# What to produce
Starting from the line that holds "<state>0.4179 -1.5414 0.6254", print every line through the end of the records, first and last included.

# Supplied information

====

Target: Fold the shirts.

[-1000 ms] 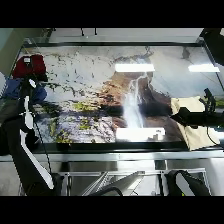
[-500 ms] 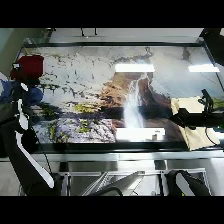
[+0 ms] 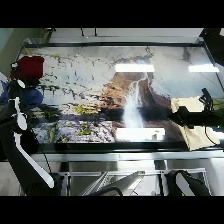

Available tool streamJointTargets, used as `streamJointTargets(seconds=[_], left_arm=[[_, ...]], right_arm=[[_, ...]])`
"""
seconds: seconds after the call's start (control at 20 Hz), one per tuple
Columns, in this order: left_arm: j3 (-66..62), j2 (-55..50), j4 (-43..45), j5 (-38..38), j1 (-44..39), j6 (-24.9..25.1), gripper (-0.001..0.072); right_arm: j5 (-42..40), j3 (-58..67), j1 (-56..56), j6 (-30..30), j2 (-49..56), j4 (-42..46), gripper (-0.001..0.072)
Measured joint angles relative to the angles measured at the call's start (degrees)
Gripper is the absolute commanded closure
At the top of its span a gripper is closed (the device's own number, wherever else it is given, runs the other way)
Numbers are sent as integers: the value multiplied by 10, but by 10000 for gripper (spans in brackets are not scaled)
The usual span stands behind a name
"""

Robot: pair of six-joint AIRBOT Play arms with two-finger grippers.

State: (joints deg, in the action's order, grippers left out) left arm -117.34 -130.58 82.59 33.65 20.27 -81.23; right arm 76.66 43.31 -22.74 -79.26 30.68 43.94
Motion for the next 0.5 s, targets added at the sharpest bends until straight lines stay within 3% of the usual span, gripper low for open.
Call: streamJointTargets(seconds=[0.15,0.5], left_arm=[[2,31,-1,33,-13,-2,696],[-1,101,-3,7,-38,0,695]], right_arm=[[-2,0,0,0,0,-1,692],[-3,0,0,10,0,-3,692]])
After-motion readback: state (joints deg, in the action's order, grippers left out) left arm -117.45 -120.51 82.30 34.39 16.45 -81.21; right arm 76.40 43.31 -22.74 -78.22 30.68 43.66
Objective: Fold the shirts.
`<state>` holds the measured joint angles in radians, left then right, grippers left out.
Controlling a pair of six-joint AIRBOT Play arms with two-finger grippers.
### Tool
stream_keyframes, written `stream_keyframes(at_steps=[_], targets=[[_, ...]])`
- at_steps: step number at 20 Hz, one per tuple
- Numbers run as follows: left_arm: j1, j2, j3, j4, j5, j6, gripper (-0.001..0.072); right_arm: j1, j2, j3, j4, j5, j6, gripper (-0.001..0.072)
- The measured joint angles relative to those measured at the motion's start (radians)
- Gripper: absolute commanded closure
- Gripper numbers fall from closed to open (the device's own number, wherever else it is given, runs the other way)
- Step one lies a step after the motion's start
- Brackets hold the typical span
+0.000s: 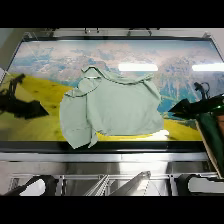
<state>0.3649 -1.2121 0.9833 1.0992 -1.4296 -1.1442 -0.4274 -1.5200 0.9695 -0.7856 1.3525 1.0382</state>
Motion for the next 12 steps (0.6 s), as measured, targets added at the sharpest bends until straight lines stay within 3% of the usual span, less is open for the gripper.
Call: stream_keyframes(at_steps=[4,5,7,8,9,12], targets=[[0.043,0.116,-0.267,0.0,0.092,0.0,0.0466,0.053,-0.076,-0.047,-0.002,-0.019,-0.014,0.0289],[0.047,0.131,-0.309,-0.001,0.117,0.0,0.0421,0.075,-0.097,-0.051,0.005,-0.018,-0.014,0.0289],[0.053,0.144,-0.375,-0.002,0.156,0.0,0.0421,0.122,-0.133,-0.056,0.034,-0.011,-0.014,0.0289],[0.054,0.14,-0.397,-0.003,0.171,0.0,0.0421,0.148,-0.149,-0.056,0.04,-0.014,-0.014,0.0301],[0.055,0.129,-0.412,-0.005,0.184,-0.001,0.0421,0.173,-0.161,-0.058,0.047,-0.023,-0.015,0.0368],[0.056,0.062,-0.435,-0.072,0.224,0.009,0.0421,0.227,-0.183,-0.06,0.055,-0.034,-0.018,0.0375]])
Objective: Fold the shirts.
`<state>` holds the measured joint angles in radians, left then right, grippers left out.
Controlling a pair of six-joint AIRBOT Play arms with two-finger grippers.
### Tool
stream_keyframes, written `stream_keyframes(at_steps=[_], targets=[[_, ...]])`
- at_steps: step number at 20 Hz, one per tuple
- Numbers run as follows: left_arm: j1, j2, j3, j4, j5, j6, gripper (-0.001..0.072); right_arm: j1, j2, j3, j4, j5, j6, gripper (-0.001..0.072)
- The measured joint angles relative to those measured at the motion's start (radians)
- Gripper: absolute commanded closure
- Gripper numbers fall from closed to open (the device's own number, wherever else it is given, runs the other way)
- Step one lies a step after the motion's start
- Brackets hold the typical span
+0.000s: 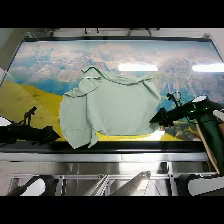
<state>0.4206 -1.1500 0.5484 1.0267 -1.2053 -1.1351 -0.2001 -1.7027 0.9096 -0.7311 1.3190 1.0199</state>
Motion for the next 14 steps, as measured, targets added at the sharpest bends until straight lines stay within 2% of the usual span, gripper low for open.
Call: stream_keyframes(at_steps=[5,6,10,11,12,13,14], targets=[[0.0,-0.178,-0.01,-0.252,0.044,0.138,0.0438,0.032,-0.011,-0.002,0.009,0.012,-0.002,0.0375],[-0.001,-0.217,-0.01,-0.287,0.043,0.158,0.0459,0.034,-0.012,-0.002,0.009,0.012,-0.002,0.0375],[-0.001,-0.337,0.025,-0.353,0.009,0.225,0.0462,0.038,-0.013,-0.002,0.009,0.013,-0.002,0.0375],[-0.002,-0.359,0.04,-0.357,-0.007,0.233,0.0486,0.038,-0.013,-0.002,0.009,0.014,0.0,0.0376],[-0.002,-0.373,0.053,-0.355,-0.013,0.237,0.0703,0.038,-0.014,-0.002,0.009,0.014,0.001,0.0382],[-0.003,-0.383,0.065,-0.353,-0.002,0.244,0.0705,0.039,-0.014,-0.002,0.008,0.011,0.001,0.0553],[-0.003,-0.391,0.077,-0.359,-0.003,0.247,0.0705,0.039,-0.014,-0.002,0.0,0.001,0.002,0.0686]])
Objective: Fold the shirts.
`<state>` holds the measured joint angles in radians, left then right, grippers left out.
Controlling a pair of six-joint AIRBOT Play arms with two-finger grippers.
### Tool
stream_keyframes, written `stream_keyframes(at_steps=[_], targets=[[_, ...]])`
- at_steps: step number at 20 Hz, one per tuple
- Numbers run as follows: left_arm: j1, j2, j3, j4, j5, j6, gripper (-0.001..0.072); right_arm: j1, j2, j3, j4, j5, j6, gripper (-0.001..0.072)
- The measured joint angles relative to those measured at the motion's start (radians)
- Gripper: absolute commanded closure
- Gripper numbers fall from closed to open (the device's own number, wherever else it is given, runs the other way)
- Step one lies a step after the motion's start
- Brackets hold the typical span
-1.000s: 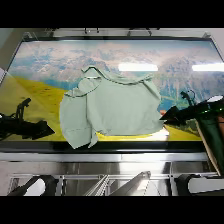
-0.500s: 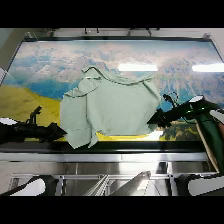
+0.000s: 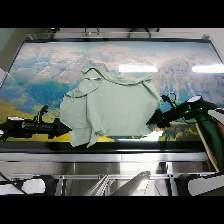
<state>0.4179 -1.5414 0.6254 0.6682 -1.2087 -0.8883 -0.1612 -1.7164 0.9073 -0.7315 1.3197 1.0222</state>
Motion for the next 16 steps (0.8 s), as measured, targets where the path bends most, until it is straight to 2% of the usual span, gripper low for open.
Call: stream_keyframes(at_steps=[6,8,10,11,12,13,16], targets=[[0.006,0.057,0.063,0.01,0.011,-0.013,0.0685,-0.036,-0.001,0.009,0.025,-0.004,0.002,0.0692],[0.024,0.118,0.086,0.0,0.006,-0.039,0.0684,-0.072,-0.001,0.016,0.022,0.031,0.001,0.0653],[0.05,0.174,0.099,-0.006,0.002,-0.056,0.0684,-0.105,-0.001,0.018,0.017,0.068,0.001,0.0244],[0.061,0.191,0.102,-0.003,0.0,-0.062,0.0684,-0.118,-0.001,0.018,0.033,0.094,0.002,0.026],[0.071,0.204,0.106,0.002,-0.012,-0.065,0.0684,-0.126,0.001,0.017,0.031,0.097,0.002,0.0352],[0.077,0.209,0.108,0.008,-0.023,-0.071,0.0684,-0.133,0.0,0.013,0.028,0.096,0.0,0.0397],[0.086,0.196,0.111,0.031,-0.058,-0.072,0.0684,-0.143,0.003,-0.013,0.03,0.09,-0.021,0.0396]])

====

# Answer section
<state>0.4179 -1.5414 0.6254 0.6682 -1.2087 -0.8883 -0.1612 -1.7164 0.9073 -0.7315 1.3197 1.0222</state>
Motion for the next 16 steps (0.8 s), as measured, targets where the path bends most, until it is straight to 2% of the usual span, gripper low for open.
Call: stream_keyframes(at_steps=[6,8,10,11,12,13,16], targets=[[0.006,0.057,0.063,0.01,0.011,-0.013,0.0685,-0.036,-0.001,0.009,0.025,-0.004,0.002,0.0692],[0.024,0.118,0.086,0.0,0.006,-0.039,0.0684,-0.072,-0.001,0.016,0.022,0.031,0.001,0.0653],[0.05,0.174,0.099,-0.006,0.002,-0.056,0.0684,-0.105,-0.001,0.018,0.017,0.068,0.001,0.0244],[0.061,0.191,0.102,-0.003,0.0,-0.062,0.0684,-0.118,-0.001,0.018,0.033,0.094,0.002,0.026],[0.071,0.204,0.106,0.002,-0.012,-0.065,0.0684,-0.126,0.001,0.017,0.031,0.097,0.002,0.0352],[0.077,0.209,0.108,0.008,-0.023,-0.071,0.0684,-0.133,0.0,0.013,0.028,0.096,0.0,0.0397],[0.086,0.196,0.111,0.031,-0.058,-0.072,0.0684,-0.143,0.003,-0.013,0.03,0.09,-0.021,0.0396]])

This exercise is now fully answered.